The MICH Method:Matching The Remedy to the Disease
- Judyann McNamara, DHOM, N.D., DHP
- May 1, 2023

Chronic Disease and Perceived Stress
Stress can actually have a positive effect if the stressor represents real physical danger and the individual can act on it: fight, run away, physically defend or attack.[i] This intense physical action for just a short period of time is the basis of using physical exercise to reduce stress.
Stress can actually have a positive effect if the stressor represents real physical danger and the individual can act on it: fight, run away, physically defend or attack.[i] This intense physical action for just a short period of time is the basis of using physical exercise to reduce stress.
If however, the situation does not represent a physical danger, but is more psychological, as a perception or misinterpretation, there is no physical action the individual can take to respond and therefore no way to reduce the stress that is created.This internally induced stress is registered by the mitochondria, and is directly linked to the expression of metabolic diseases such as diabetes, auto-immune diseases, cardiovascular disease, diseases linked to the central nervous system (including depression), and other chronic disease.[ii]
Perceived Stress and Sense of Self
What we have found is that the most prevalent source of stress is related to the sense of self.

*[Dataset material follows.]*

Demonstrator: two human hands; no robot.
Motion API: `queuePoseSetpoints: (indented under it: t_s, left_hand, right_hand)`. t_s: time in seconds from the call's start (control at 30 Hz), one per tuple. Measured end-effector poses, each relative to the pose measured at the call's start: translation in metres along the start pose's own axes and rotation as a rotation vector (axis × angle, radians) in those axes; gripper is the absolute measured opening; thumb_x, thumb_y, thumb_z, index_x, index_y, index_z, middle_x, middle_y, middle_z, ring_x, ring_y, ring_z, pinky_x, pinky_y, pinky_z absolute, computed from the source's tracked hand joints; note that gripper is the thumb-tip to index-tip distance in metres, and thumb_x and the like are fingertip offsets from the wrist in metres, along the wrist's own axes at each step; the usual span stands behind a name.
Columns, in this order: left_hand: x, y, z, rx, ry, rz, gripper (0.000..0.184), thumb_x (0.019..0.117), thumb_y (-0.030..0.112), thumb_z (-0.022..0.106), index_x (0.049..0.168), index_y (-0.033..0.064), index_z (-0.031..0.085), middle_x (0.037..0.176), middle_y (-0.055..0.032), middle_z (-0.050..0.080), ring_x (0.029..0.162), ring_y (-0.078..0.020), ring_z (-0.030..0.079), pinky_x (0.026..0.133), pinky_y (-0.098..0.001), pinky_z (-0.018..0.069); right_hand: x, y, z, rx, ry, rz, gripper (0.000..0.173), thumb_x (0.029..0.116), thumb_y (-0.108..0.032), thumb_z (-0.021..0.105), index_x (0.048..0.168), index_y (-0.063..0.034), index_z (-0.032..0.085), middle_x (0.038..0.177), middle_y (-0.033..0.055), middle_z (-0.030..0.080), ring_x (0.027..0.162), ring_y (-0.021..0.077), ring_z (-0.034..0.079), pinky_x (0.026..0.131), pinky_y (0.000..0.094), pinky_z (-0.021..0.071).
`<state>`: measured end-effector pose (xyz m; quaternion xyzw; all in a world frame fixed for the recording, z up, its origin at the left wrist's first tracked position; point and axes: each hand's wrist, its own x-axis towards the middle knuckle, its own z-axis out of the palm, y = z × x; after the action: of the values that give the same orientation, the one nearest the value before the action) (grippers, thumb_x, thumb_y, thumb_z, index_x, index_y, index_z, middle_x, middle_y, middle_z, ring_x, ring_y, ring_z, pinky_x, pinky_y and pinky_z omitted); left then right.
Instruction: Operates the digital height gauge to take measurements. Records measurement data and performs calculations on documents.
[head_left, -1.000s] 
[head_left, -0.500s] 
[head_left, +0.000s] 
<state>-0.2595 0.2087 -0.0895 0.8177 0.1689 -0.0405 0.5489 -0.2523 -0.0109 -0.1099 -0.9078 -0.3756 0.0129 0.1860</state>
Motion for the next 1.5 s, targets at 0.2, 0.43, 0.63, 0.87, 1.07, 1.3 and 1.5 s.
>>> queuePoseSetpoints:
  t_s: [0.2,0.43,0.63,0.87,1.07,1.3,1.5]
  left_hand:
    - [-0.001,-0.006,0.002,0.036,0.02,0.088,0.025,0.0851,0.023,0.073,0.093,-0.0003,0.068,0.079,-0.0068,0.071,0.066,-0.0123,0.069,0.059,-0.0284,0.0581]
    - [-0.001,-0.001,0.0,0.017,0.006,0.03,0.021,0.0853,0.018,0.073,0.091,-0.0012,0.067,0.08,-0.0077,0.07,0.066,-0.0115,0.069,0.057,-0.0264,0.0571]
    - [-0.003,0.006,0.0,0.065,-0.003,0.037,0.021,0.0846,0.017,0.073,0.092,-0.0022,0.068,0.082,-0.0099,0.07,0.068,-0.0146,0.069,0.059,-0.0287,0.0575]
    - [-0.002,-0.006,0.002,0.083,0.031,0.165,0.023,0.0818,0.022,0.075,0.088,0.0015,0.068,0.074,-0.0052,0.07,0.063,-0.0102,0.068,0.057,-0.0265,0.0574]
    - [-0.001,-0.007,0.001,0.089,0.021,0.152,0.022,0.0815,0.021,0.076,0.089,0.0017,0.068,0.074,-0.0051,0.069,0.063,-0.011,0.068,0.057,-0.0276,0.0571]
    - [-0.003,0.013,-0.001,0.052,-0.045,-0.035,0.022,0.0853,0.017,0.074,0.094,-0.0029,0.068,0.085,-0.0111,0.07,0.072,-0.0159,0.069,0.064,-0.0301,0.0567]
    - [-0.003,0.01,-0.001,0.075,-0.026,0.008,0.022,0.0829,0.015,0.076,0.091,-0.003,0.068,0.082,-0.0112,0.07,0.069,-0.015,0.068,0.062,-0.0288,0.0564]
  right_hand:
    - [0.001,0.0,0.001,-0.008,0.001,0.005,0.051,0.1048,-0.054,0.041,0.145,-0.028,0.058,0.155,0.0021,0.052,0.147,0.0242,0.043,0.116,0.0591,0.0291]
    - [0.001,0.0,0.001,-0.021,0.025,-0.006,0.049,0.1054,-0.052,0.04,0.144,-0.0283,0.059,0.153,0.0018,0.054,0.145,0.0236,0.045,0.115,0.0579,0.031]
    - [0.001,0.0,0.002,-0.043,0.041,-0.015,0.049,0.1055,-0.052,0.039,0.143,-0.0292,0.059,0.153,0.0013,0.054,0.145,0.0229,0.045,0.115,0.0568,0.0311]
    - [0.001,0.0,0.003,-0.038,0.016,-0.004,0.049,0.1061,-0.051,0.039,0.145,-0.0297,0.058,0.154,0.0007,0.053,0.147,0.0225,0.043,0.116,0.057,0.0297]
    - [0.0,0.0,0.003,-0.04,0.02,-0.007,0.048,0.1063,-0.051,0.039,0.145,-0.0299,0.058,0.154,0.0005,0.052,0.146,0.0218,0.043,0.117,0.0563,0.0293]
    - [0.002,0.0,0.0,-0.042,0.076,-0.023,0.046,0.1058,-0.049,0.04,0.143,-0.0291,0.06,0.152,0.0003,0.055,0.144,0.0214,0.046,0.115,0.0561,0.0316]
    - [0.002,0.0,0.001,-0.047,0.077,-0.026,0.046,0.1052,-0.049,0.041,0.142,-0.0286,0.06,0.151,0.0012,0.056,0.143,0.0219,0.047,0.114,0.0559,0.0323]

We all have a self-image consisting of various personality traits and attributes that constitute our sense of self. Researchers have shown that just telling someone they will be questioned or tested produces a flood of stress hormones within microseconds. All we have to do is perceive a situation as being somehow threatening to our sense of self to create stress.
It is this perceived stress that is the cause of most chronic disease.
The Three S’s of Susceptibility due to Stress: Striving, Sense of Self and Sensation
We all want to be perceived by others in particular way: we “strive” to live up to the perception we want others to have of us. This particular “striving” around the sense of self causes us to react to any situation that could possibly threaten the self image we want to preserve and makes us susceptible to particular types of criticism or judgment etc. The sensations we experience around this susceptibility and perceived threat to our self image, define the particular form of stress that affects us.
The following case illustrates how these dimensions are used to prescribe and effectively treat the internal, perceived stress that causes chronic disease.
A CASE OF SEVERE ALLERGIES AND HAY FEVER
A client had severe hay fever symptoms every August, since he lost his white-collar job. Although he lived in the city now, he was brought up on a farm, and August was when farmwork was most intense. He abhorred manual work and strove to avoid it completely by getting an education.
He rejected manual labor, and considered having a managerial position not only as economically important, but as a condition essential to his identity. His sense of self was of one who “uses his brain, not his hands”. He strove to prove his intelligence and mental acuity. He insisted strongly on how he wants to use his intelligence, not his body. He associated intelligence with his soul, with purity. This idealization of intelligence represents his striving: an idealized idea of who he is, and what he should be doing with his life.
He perceived the loss of his job, and perhaps the need to go back to the farm or do manual labor, as a threat to the “white collar identity” he wanted to preserve and strove for. He became susceptible to pollen through what it represents to him: hard, physical work.
Sensation
Although he did find work after his initial layoff, he continued to be susceptible to every criticism at work, every remark by his boss. When his boss made a comment, it is “as if” he was falling into a hole, “as if” he needed to “hold on” to his job. This sensation was of being “pushed out” of his first job. The provings of Sabadilla, of the Lilliflorae family, has exactly these sensations as well as the symptoms and mental state he expressed. When the client took his first dose of Sabadilla, he experienced a sense of relief on all levels: mentally, emotionally and physically. Not only did his hayfever never return, he reported a major shift in his relationships and his perceptions of life. He felt “freer” and more aware and in touch with the world: as if “everything is brighter, more alive”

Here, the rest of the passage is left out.